Tom London wrote:
On Thu, Feb 28, 2008 at 10:06 AM, Daniel J Walsh dwalsh@redhat.com wrote:
-----BEGIN PGP SIGNED MESSAGE----- Hash: SHA1
Tom London wrote:
On Thu, Feb 28, 2008 at 7:41 AM, Tom London selinux@gmail.com wrote:
After applying today's selinux-policy* packages, gnome/gdm login fails: gdmgreeter runs, but X quickly dies after enter password and you're back to the greeter.

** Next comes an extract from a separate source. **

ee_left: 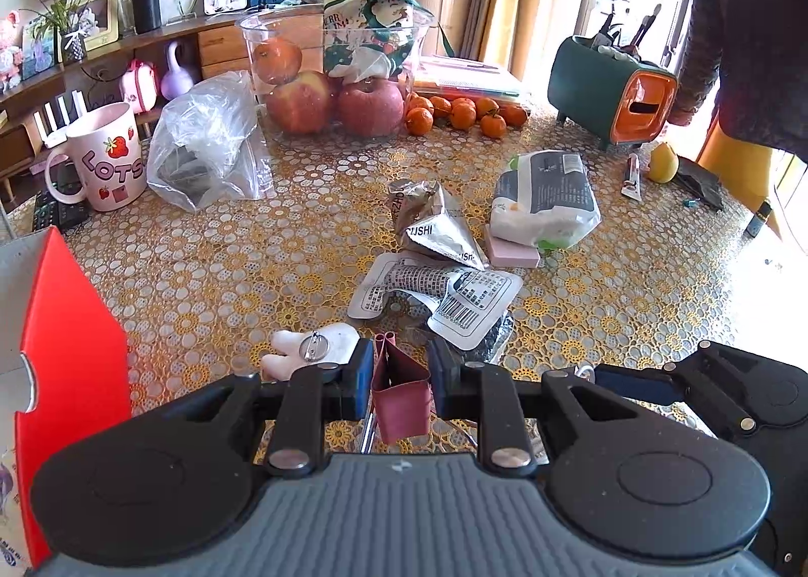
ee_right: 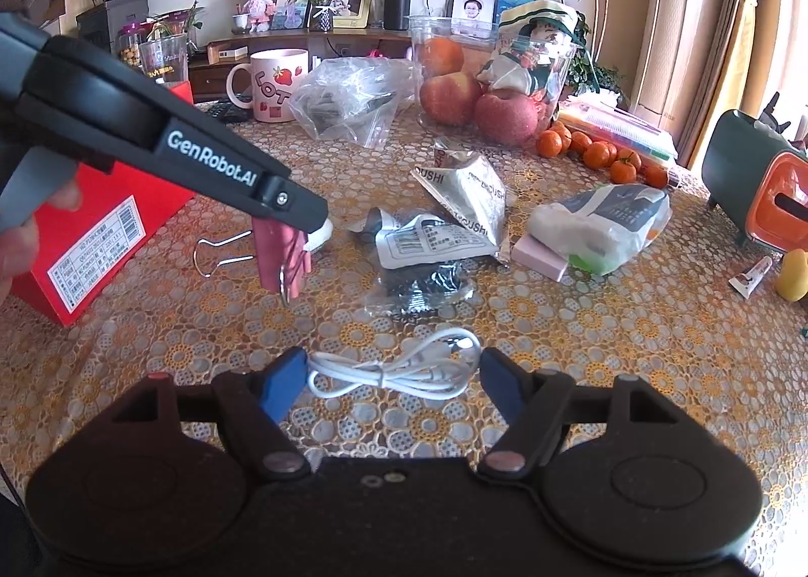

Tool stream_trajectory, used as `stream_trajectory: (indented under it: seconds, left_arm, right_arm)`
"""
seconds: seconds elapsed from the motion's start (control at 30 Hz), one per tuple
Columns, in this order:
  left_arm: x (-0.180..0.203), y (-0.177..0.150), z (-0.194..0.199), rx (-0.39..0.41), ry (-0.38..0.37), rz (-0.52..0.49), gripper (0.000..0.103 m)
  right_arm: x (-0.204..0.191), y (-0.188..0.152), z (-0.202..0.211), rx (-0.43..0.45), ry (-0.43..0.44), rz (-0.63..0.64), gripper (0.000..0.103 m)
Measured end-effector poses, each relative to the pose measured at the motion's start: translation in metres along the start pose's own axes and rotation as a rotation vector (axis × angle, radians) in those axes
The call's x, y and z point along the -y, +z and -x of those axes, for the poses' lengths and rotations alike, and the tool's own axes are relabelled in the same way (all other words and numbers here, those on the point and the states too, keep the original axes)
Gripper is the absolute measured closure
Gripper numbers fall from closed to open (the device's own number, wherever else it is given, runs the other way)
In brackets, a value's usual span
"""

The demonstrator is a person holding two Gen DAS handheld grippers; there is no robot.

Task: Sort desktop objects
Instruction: 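Lift the pink clip with the left tool while the right tool carries the white cable to the box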

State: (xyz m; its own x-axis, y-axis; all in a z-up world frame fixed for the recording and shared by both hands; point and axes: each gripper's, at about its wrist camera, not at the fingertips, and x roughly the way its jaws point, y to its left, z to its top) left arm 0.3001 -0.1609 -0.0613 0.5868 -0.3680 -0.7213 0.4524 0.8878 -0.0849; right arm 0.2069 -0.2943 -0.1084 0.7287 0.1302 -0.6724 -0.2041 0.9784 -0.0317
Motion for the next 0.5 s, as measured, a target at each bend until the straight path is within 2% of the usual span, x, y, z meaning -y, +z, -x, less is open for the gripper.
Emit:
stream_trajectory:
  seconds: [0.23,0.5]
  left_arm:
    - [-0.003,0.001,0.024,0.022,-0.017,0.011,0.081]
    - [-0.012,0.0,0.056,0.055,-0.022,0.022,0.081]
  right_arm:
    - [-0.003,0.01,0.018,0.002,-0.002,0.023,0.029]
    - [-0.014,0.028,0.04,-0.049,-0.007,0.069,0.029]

Booting up in permissive lets me log in.
Here are the borkages:
#============= mono_t ============== allow mono_t xdm_xserver_t:x_device read;
#============= unconfined_execmem_t ============== allow unconfined_execmem_t xdm_xserver_t:x_device read;
#============= unconfined_t ============== allow unconfined_t mono_t:x_resource write; allow unconfined_t unconfined_execmem_t:x_resource { write read }; allow unconfined_t unlabeled_t:x_drawable { destroy getattr }; [root@localhost ~]#
The "null" avc's are fixed in the upstream X server. This is a bad security hook call in the GLX code and affects GLX programs such as compiz.
The unlabeled AVC is the result of a mislabeled program?